I love maps. Maps are affordable gateways to movement and transformation; the intrinsic pleasure of stretching out an arm and reaching deep into the universe to grasp a star or a starfish. They are finite in shape, size, and data, but infinite as sinkholes into a jungle, desert, city, pyramid, marketplace, river, cave, museum, tundra, or fireside. Love of maps is similar to love of travel, and Pico Iyer describes that joy as “the luxury of leaving all my beliefs and certainties at home, and seeing everything I thought I knew in a different light, and from a crooked angle.” (www.salon.com, March 18, 2000).

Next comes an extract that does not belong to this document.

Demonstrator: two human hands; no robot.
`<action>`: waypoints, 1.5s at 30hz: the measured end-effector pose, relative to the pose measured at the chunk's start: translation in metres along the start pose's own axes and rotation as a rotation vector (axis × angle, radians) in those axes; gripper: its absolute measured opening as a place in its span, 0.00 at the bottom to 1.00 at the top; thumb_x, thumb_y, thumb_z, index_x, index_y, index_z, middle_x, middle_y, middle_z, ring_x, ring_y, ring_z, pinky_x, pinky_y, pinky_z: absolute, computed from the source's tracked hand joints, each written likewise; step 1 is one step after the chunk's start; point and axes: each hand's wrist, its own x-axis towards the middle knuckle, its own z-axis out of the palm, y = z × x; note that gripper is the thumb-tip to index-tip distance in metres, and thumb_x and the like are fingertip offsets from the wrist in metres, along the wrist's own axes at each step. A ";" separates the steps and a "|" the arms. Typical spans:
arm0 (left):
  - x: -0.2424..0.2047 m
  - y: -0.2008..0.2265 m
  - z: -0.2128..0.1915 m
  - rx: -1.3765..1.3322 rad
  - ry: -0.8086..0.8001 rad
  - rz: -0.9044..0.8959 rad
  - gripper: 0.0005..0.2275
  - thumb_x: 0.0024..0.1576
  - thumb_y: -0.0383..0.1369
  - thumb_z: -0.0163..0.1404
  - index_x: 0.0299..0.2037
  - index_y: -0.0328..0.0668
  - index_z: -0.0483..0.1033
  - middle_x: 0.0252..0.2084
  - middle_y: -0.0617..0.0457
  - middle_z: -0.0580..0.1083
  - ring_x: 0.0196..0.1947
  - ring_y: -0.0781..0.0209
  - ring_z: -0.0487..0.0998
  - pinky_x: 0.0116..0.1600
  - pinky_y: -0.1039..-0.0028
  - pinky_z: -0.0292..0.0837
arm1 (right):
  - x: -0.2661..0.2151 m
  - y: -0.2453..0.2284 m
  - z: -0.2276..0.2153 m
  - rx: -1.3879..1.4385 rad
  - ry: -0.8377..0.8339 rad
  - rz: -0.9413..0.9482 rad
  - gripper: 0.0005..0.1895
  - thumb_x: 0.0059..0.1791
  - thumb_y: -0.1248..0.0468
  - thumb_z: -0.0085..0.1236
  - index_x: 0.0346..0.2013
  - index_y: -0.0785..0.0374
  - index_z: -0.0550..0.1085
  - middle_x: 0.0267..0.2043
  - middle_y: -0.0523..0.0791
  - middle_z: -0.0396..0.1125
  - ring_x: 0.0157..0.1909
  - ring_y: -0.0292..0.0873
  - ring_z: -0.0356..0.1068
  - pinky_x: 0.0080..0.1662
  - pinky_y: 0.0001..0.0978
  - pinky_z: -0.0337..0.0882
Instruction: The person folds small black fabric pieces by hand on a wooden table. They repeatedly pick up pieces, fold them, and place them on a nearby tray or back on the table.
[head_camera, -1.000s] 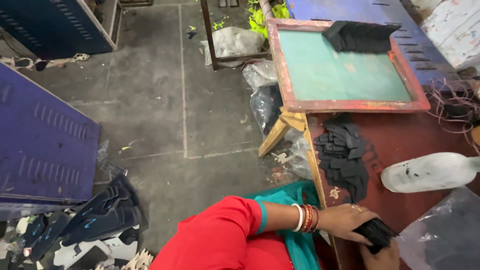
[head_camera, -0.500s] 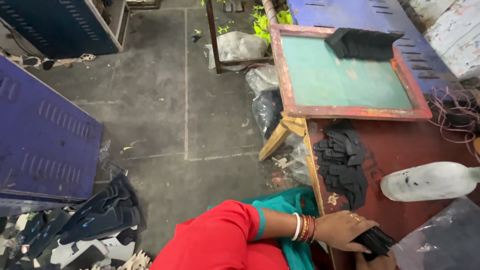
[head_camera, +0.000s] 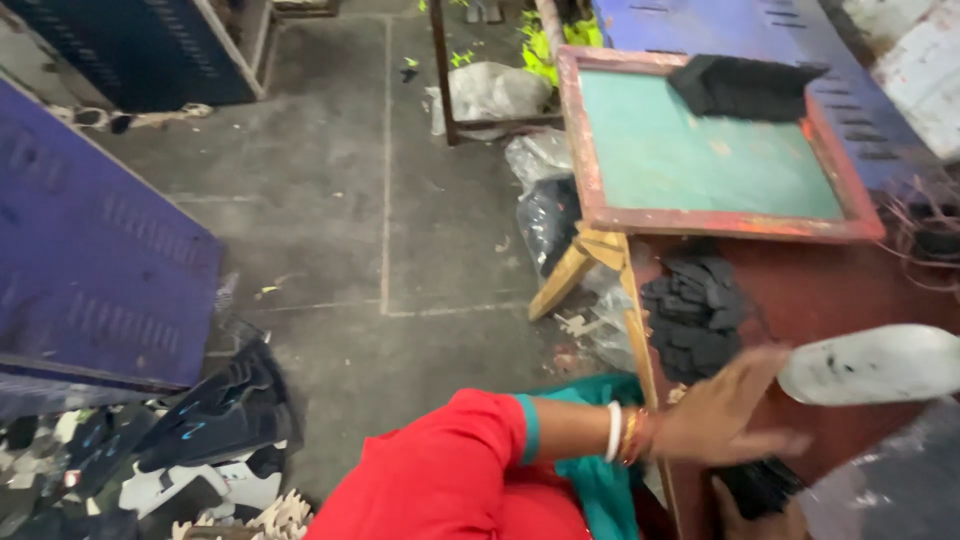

I love maps. When I taught seventh grade in my twenties, I petitioned AAA to donate a classroom set of USA road maps. I created individual student assignments to write directions from, say, Ypisilanti, Michigan to Portola, California. Each student would slowly read his or her directions while everyone else traced the route at their own desks. The goal was to skillfully guide everyone in the class from the starting point to the destination. It was a lot of fun, everyone participated, and I hope they learned something about giving (and following) directions! When my own two children were about middle school age, we bought a white van, customized it with a plywood seat/convertible bed, and set out across the country. Each day, one of the kids would be in charge of maps and directions, letting us know where we were, how far to the next destination, what crossroads or major intersections we should encounter, etc. That was a long car trip for young adolescents and I devised quite a few activities in addition to maps to occupy them through long stretches between territorial targets. There were no seatbelts in the van, the air conditioning stopped functioning before we hit Texas, and we had more than a few battles over who sleeps in the tent vs. the van!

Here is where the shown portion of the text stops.